In the meantime, the board is paying Brown $800 a day (plus travel and lodging expenses) to act as a consultant during the transition.
Brown on Monday began working out of the superintendent's office in Room 712, although she's technically a per diem consultant until she signs a contract as superintendent -- something that's expected to happen on July 11.
Plenty of people are talking privately about how things are more than a bit awkward, seeing as Dixon wanted the job that Brown got.
But nobody seems to be acknowledging that publicly.
Yesterday, Dixon took the seat at the head of the board table, next to then-board President Lou Petrucci. The two of them (pictured above right) were all smiles in public, although both knew their time at the head of the table was not going to last long.

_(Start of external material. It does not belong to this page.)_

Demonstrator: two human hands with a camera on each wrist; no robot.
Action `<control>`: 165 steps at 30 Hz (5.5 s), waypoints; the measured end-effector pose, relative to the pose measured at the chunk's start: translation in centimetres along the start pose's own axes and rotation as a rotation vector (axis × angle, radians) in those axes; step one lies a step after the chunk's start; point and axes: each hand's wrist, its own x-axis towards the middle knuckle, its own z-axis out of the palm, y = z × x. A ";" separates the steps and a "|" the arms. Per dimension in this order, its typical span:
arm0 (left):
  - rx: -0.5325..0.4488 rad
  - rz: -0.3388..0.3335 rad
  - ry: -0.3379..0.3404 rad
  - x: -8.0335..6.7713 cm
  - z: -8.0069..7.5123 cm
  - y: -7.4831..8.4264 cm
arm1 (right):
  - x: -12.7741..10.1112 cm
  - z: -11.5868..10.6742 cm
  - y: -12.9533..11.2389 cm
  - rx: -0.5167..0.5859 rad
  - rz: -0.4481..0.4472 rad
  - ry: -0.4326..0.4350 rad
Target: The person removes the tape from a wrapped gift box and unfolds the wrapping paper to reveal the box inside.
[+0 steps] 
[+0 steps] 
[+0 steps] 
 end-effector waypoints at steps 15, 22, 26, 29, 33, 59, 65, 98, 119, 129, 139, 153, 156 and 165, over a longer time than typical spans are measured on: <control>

The board clearly had already determined who was going to be its next president, well before the public vote was taken -- in keeping with past practice, and likely in violation of the state's open meetings law. Two people were nominated: Petrucci and Mary Ruth Kapsiak.
It's probably safe to say the outcome of the vote was not a surprise, seeing as Kapsiak's husband was in the audience, ready for the big moment.
This will be Kapsiak's third term as president. (Here she is, to the right of the new superintendent, after the board meeting.)
Kapsiak tells me her main goal for the board this coming year is to play a supporting role for Brown.
"I'm there to help, not to make decisions for her," the new board president said.
After the board meeting, I caught Brown as she and some others were enjoying the congratulations cake in honor of Kapsiak's election.
I was trying to figure out what the latest was with Lafayette High School. The district, I had heard, had filed a teacher eval plan by the close of business on Monday -- just in the nick of time -- but I wasn't clear on whether Johns Hopkins University had agreed to specifics regarding its involvement as the group that had been identified to run the school for the coming year.
And so I asked Brown what the status of Johns Hopkins was.
She wasn't sure, she told me.
"I'm going to have to get up to speed on that," she said.
And at that point, district spokeswoman Elena Cala gave me a good-natured ribbing about giving the new superintendent a break and letting her catch her breath a little before I start launching questions at her.
There's no doubt that the learning curve facing Brown is a huge one -- like any urban district, Buffalo has a host of challenges to tackle. Some would even say that the nuances and details here in Buffalo might prove to be even more challenging than in most.
But here's the thing: there are more than 32,000 kids in the Buffalo schools. And they don't have the luxury of waiting to start second grade or seventh grade or tenth grade until someone in City Hall figures it all out.
So let's hope Brown is a quick study.